### Your task
From the entries below, say how many lines carry the word "floor", and give nothing but the number.
────────────────────
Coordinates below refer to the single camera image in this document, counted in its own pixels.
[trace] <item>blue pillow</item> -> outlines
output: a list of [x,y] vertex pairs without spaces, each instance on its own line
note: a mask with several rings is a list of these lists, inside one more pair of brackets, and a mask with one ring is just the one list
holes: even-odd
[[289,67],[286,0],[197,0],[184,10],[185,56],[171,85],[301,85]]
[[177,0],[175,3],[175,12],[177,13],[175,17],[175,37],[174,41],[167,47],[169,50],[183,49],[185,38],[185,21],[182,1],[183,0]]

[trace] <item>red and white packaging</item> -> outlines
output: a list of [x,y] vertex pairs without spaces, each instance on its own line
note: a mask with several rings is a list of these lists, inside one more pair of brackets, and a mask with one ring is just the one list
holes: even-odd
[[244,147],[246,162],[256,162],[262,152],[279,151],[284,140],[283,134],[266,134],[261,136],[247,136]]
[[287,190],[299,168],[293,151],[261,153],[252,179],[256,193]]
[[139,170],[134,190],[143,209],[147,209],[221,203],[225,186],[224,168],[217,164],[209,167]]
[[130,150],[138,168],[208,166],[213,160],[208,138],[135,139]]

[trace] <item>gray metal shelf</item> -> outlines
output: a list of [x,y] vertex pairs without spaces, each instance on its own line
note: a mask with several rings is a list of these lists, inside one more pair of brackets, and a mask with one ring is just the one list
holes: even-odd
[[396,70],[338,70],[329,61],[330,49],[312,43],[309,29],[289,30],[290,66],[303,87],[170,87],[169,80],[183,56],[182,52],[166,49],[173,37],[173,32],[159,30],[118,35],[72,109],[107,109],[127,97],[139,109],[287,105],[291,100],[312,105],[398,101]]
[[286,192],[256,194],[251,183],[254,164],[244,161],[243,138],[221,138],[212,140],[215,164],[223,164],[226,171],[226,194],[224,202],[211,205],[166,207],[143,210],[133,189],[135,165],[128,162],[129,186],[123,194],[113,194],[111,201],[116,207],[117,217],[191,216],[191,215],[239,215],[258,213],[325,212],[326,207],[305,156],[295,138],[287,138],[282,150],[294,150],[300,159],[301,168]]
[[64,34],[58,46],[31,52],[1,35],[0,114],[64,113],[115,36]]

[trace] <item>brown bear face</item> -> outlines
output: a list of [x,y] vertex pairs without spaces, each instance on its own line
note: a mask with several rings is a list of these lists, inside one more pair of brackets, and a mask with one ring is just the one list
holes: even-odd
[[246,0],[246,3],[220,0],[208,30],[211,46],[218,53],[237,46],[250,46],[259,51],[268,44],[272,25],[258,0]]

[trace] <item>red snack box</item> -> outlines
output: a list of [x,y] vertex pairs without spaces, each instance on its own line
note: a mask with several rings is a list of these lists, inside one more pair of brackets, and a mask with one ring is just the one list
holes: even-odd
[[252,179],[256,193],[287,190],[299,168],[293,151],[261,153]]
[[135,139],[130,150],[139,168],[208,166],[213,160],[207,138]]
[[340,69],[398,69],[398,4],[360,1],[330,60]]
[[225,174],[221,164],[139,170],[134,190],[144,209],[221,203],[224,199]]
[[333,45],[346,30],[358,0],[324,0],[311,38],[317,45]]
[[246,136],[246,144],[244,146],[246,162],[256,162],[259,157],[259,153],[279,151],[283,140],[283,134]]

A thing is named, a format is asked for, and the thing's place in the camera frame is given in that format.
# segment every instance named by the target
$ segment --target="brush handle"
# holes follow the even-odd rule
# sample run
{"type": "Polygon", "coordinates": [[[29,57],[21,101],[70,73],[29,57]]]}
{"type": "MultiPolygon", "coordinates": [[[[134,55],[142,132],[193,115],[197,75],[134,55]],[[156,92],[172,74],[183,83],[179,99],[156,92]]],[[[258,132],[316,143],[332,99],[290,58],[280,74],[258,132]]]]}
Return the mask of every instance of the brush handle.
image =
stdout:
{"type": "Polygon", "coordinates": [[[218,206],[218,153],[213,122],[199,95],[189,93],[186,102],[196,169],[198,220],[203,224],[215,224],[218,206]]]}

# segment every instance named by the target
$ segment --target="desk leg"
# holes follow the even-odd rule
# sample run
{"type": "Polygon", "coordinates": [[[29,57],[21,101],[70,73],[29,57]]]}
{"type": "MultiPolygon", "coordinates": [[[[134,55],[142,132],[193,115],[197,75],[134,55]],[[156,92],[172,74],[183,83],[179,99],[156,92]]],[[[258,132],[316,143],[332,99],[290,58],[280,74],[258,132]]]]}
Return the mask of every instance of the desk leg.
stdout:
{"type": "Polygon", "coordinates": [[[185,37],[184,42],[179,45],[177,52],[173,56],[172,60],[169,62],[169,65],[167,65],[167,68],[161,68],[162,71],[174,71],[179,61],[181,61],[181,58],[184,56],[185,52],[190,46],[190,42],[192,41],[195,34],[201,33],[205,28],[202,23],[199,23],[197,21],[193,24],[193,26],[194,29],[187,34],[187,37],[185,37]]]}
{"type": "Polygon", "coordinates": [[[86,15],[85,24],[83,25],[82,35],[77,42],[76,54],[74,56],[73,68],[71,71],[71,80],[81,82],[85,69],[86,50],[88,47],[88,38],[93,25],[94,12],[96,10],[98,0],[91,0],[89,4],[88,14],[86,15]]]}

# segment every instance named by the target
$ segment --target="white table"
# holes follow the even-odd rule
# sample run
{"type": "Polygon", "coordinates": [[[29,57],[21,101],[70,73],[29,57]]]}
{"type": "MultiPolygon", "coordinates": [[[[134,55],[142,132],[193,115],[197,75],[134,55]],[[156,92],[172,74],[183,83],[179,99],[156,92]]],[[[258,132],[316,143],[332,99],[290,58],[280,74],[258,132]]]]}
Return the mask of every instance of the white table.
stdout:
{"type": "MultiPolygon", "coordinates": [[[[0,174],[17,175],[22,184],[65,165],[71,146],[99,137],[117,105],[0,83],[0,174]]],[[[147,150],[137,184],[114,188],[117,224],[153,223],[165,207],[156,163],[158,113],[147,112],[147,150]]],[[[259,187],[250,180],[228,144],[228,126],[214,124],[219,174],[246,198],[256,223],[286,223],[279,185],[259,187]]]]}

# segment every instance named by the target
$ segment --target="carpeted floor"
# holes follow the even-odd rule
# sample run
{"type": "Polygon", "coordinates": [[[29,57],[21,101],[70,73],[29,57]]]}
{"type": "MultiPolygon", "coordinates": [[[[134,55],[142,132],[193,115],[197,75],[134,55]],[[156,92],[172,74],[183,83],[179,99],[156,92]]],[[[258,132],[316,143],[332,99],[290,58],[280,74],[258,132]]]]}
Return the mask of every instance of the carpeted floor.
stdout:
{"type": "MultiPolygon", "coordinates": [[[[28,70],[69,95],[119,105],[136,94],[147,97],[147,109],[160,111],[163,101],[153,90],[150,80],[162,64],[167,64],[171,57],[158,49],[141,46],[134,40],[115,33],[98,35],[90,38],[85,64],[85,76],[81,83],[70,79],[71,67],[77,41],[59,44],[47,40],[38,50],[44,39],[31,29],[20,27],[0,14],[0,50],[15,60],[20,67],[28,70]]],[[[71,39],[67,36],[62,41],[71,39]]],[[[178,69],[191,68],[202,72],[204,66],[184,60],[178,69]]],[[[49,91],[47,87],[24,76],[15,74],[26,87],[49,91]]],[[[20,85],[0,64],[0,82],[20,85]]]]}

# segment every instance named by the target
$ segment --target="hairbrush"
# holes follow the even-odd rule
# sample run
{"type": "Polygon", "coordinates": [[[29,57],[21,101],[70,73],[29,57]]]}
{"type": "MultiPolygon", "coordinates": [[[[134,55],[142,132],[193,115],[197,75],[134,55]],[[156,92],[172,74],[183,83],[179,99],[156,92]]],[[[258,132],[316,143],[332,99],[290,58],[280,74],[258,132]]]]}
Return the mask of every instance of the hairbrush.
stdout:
────────────────────
### Completed task
2